Garuda and Pari: Faster and Smaller SNARKs via Equifficient Polynomial Commitments

Alireza Shirzad

Abstract:

SNARKs are powerful cryptographic primitives that allow a prover to produce a succinct proof of a computation. Two key goals of SNARK research are to minimize the size of the proof and to minimize the time required to generate the proof. In this work, we present new SNARK constructions that push the frontier on both of these goals. Our first construction, Pari, is a SNARK that achieves the smallest proof size amongst *all* known SNARKs. Specifically, Pari achieves a proof size of just two group elements and two field elements, which, when instantiated with the BLS12-381 curve, totals just 160 bytes, smaller than that of Groth16 [Groth, EUROCRYPT '16] and Polymath [Lipmaa, CRYPTO '24]. Our second construction, Garuda, is a SNARK that reduces proof generation time by supporting, for the first time, arbitrary "custom" gates and *free* linear gates. To demonstrate Garuda's performance, we implement and evaluate it, and show that it provides significant prover-time savings compared to both the state-of-the-art SNARKs (Groth16 and HyperPlonk [EUROCRYPT '22])
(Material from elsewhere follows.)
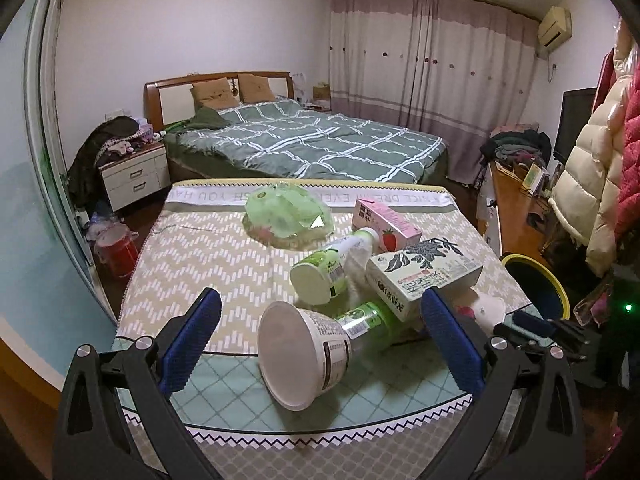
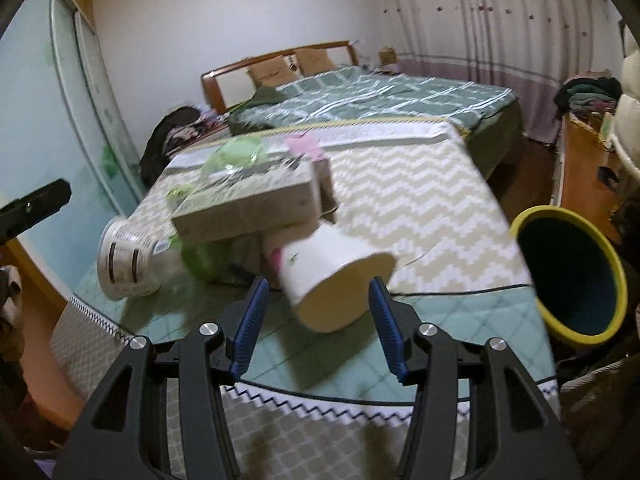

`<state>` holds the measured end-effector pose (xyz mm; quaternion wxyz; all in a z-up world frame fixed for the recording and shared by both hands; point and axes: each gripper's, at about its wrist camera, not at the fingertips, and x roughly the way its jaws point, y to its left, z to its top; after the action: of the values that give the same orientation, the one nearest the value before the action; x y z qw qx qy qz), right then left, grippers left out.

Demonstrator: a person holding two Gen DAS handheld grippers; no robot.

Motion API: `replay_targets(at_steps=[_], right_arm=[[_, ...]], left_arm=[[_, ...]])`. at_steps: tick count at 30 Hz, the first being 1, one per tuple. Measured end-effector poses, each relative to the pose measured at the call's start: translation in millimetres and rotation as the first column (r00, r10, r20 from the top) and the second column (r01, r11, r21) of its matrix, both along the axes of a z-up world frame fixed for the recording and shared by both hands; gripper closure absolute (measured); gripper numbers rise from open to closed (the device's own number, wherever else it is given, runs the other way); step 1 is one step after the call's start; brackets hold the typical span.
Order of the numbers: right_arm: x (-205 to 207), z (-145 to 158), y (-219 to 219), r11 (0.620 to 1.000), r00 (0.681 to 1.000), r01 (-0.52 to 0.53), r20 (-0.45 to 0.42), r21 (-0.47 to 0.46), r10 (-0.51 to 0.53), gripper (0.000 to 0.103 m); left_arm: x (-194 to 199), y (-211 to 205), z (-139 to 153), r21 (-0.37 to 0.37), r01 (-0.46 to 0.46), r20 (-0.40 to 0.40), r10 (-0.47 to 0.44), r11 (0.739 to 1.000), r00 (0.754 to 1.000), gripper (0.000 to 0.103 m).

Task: Collect trash
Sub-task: 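Grasp the white paper cup rim with the right gripper, then carry the paper cup to the yellow bin and release it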

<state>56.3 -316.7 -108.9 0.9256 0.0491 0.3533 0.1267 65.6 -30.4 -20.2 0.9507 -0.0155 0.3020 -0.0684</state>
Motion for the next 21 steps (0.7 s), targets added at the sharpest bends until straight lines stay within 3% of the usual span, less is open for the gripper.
replay_targets(at_steps=[4,10,16,21], right_arm=[[9.3,-10.5,7.9,0.999,0.999,-0.035,-0.028,0.03,0.035,0.054],[18.0,-17.0,12.7,0.997,0.997,-0.056,-0.043,0.059,0.059,0.09],[14.0,-11.6,8.3,0.996,0.998,-0.051,-0.025,0.07,0.053,0.098],[11.0,-4.9,-4.9,0.999,1.0,0.008,-0.002,0.044,-0.008,0.099]], left_arm=[[4.4,-4.5,-6.1,0.0,0.013,-0.016,-0.013,1.0,1.0,0.005],[5.3,-6.8,-10.6,-0.001,0.013,-0.023,-0.013,1.0,1.0,0.005],[7.5,-8.7,-16.8,-0.006,0.018,-0.038,-0.018,1.0,0.999,0.005],[8.7,-12.2,-19.7,-0.006,0.026,-0.041,-0.026,1.0,0.999,0.005]])
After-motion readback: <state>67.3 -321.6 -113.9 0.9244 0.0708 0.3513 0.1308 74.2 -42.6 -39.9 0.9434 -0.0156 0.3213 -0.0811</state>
Both constructions rely on a new cryptographic primitive: "equifficient" polynomial commitment schemes that enforce that committed polynomials have the same representation in particular bases. We provide both rigorous security definitions for this primitive as well as efficient constructions for univariate and multilinear polynomials.

Bio:

Alireza Shirzad is a first-year PhD student at Penn advised by Dr. Pratyush Mishra. He is primarily interested in designing proof systems and SNARKs. Before coming to Penn, He obtained his Master’s degree in Secure communications and Cryptography in 2023 and a bachelor’s degree in Electrical Engineering in 2021 from Sharif University of Technology.